İnsan ne ölümü engelleye bilir ,ne başına gelecek bir belayı yok edebilir fakat Allah kullarına dua nimetini vermiştir. Dua ederek hem ömrünü uzatabilir, hem günahlarına af dileyebilir, hem de belaları def edebilir.
Bunlar Allahın tek Melik olduğunun kanıtıdır. Dünyadaki hükümdarlık sadece görüntüdür. Allah ise her şeyin üzerinde tüm alemleri hükmeder. Allahın mülkünde zerre kalan şu dünyayı hükmetmekte yalnız ona aittir.
Ben şuna sahibim, benim şunlarım var, benim malım, benim çocuğum... bunların hepsi nefstendir. Zerreye sahip değiliz. Bizim sahibimiz Mevla’mız Allah’tır.
Mülküs semavati vel ard. Göklerin ve yerin mülkü onundur. Bizlerde Allahın mülküyüz. Onun takdiri ve hükmünden başka hiçbir şey gerçekleşemez.
Daha iyi anlamak için ayeti kerimelerde:
Hoşunuza gitmediği halde savaş size farz kılındı. Bazen hoşunuza gitmeyen bir şey, hakkınızda hayırlı olabilir ve hoşunuza giden bir şey de hakkınızda şer olabilir. Allah bilir siz bilmezsiniz. (Bakara: 216).
Belalar, iptilalar, musibetler böyledir ki içlerindeki hayır sabredene verilir. Ahiretdede dünyadada faydaları olabilir. Hayır gördüğümüzde şer olabilir ki yine ayette "Allah bilir siz bilmezsiniz. " buyrulmaktadır.
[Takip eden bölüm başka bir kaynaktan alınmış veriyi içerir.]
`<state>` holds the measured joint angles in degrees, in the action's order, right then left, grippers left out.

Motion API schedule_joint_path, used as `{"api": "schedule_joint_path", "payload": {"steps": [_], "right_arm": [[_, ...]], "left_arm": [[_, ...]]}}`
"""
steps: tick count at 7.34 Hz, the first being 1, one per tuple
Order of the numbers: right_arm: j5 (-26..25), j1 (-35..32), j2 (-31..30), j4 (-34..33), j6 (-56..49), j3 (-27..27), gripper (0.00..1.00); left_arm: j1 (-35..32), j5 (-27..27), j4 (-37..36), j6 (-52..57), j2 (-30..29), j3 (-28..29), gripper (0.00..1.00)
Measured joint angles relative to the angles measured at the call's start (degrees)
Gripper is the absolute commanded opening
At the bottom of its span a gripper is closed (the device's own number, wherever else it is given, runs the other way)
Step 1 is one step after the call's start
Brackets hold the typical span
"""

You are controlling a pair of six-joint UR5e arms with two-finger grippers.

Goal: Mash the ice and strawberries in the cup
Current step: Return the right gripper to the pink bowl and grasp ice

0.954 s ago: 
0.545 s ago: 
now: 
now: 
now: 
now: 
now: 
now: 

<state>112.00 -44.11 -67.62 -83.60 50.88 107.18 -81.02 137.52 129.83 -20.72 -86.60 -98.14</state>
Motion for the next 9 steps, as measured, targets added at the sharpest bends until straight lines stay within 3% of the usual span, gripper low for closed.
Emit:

Bu işlerin hepsi Allahın hükümdarlığında, ondan izinsiz bir zerrenin dahi hükmü olmadığını gösterir. İnsan bazı şeylere hükmeder kendini hükümdar sanır. Ölüp gidince yerine başka birisi gelir. Hani hükmediyordun? Hükmetmeleri sadece belli süre Allahın izni ile gerçekleşir.
O zaman gerçek Melik olan ve hükmünde sınır olmayan mutlak sonsuz hükmedici yalnız o dur. benim mülküm buyuruyor. Biz sadece Allahın mülküyüz.
Biz Allahın kullarıyız. Emin olunuz ki onun koruduğuna zerre bir zarar gelmez. Onun mülküde asla eksilmez. Dünya hayatında elbette ki yaşayıp hayrı ve şerri seçecez. Böylede Allah Lütfü ile kurtarırsa cennete gideceğiz. Aksi olursa cehenneme gideceğiz Rabbimiz korusun amin.
Allahın kurtarmadığı hiçbir kişi kurtulamaz ,cennete de gidemez. O yüzden tek Melik olan Allahımıza yalvaralım ki bizide iyilerin arasına katsın inşaAllah amin.
Ayeti kerimede:
"Resulüm! İman edip sâlih ameller işleyenleri, altlarından ırmaklar akan cennetlerle müjdele. Kendilerine ne zaman onlardan bir meyve rızık olarak yedirilirse, her defasında: “Bu bizim daha önce de dünyada iken yediğimiz şeydir.” derler. Bunlar söylediklerinin benzerleri olarak sunulmuştur. Onlar için orada tertemiz eşler vardır. Orada ebedî olarak kalacaklardır." (bakara 25).
Kulun Kendini Allaha beğendirmesi ,çok ibadet yapması ,sâlih amel işlemesi gerekir ki o lütfuyla o kulunu güzel cennetine koysun.